Женька никогда не забудет тот пожар, когда он пошел в город, получив первую увольнительную. Из окон второго этажа рвались языки пламени, валил густой дым, и кто-то, задыхаясь, кричал: «Там дети!..» Женька понимал, что он должен что-то сделать, но что — он не знал. И все же его колебания равнялись мгновению. Уже в следующий миг он лез по водосточной трубе, думая о детях и о том, что труба, возможно, закреплена слабо и, если оборвется хоть одно звено, он тут же свернет себе шею. Ползая среди огня и дыма по полу, он нашел уже потерявших сознание двоих мальчишек, подтащил их к раскрытому окну и выбросил по очереди на растянутое одеяло. Когда прыгал сам, больно подвернул ногу, но виду не показал и с большим трудом добрался до училища.
…А первый прыжок с парашютом. Женька был на сто процентов убежден, что его парашют не раскроется, что миллионная вероятность выпадет именно на него. И все-таки он заставил себя шагнуть без промедления в белый ревущий проем. И когда над ним распустился светло-желтый купол, душа его пела, он торжествовал победу над собой.
Подобных побед было еще так много, что они уже не вызывали особых эмоций и воспринимались как нечто вполне естественное.
…Вот первый вылет при минимуме погоды. Нижняя кромка облаков — около двухсот метров, верхняя — где-то на восьми тысячах. Совсем слепой полет. От него можно отказаться, никто не упрекнет молодого летчика, если он примет решение не лететь. Достаточно запросить разрешение завести машину на стоянку, и все будет принято и понято верно. И Женька нажимает кнопку передатчика, но говорит совсем другие слова: «Разрешите взлет?..»
«Взлет разрешаю!» — хрипит в шлемофонах, и Женька включает максимал.
…Кажется, совсем недавно, всего несколько лет назад, они начали осваивать ночную посадку с фарой. Ломались все привычные расстояния. Падающий от самолета луч то приближал землю, то удалял ее. Расчет требовал новых навыков и мужества. И эти навыки вырабатывались в полетах с инструктором. Потом наступил час, когда Женька остался в кабине наедине с самолетом и ночью.
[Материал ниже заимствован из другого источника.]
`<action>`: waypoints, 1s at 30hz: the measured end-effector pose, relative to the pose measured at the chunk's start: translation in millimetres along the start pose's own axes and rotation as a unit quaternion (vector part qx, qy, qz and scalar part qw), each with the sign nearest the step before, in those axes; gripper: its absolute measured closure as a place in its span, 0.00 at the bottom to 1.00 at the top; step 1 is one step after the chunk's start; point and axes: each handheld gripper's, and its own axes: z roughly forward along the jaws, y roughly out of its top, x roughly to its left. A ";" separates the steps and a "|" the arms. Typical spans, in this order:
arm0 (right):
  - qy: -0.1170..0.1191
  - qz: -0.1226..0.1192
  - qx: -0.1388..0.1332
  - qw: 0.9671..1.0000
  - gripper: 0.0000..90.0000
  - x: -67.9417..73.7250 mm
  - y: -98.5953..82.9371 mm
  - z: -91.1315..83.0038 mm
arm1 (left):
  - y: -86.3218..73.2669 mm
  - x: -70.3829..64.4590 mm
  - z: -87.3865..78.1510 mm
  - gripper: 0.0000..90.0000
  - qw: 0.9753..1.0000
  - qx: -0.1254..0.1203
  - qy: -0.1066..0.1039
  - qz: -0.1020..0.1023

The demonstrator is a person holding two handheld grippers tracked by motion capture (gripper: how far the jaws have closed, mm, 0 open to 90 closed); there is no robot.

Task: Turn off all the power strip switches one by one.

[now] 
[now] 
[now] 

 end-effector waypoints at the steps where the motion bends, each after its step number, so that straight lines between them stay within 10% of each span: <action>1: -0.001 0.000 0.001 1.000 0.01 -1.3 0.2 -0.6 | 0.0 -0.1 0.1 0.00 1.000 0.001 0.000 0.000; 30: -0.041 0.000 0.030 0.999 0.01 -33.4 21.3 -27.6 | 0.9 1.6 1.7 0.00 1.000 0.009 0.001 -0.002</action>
При подлете к аэродрому он мог после слов «шасси выпустил» всего-навсего промолчать, и ему в ту же минуту включили бы аэродромный прожектор. И ему очень хотелось промолчать, но он торопливо проговорил: «Шасси выпустил, посадка с фарой». Сказал — и сразу стало легко. Легко и трудно, потому что теперь все зависело от его мастерства, воли и выдержки.
…Так было много раз. Так было и сегодня. «Бочка» на пикировании — фигура сама по себе несложная, но в то мгновение, когда надо было бросать машину на крыло, ему показалось, что земля очень близко, а скорость очень большая, и он заколебался, ему стало страшно, потому что слишком отчетливо представил, что может случиться. Память услужливо воскресила окровавленную кожаную перчатку с рукой Миши Горелова. Но Женька и в этот раз не сдался и, внутренне торжествуя, подал педаль от себя. Земля резко рванулась влево и вниз, зеленой скатертью обернулась вокруг машины и неожиданно жутко, неотвратимо стала надвигаться на самолет. Хотелось рвануть на себя ручку, но Женька подавил это желание, дождался, когда истребитель замкнул «бочку», и лишь тогда плавно, но сильно «переломил» машину. Ее нос уже смотрел в небо, но сила инерции все еще тянула к земле, которая и без того уже была совсем рядом. И когда Женька почувствовал, что опасность миновала, что двигатель уже уверенно делает свое дело, прямо перед ним зелеными взрывами взметнулись над низким лесом два дуба. «Вот и конец», — успел он подумать, но самолет, шарахнув плашмя по верхушке, круто полез к редким беленьким облачкам на желанную и спасительную высоту.
Женька осмотрелся. Самолет Муравьева был впереди и выше. Значит, он ничего не видел. «Ты необыкновенно везучий человек, Евгений Шелест, — сказал он себе, — но трусость твоя могла тебе стоить дорого…»
И когда он понял, что шасси заклинило, уже не колебался ни секунды: сразу решил, что будет сажать машину на «живот».
Все случившееся позже слилось в какой-то полусознательный водоворот. Уже в медпункте до него дошло, что он совершил новую и самую скверную ошибку, от которой сильно попахивало подлостью. Не доложив сразу о причине отказа, позже, когда стало ясно, что причину эту обнаружить почти невозможно, он уже просто не захотел ничего говорить. Белый ему бы не простил такой промах. Последовало бы отстранение от полетов, душеспасительные разговоры, а об участии в параде не могло быть и речи. Этот добрый человек Белый бывает неузнаваемо крут, если дело касается безопасности полетов.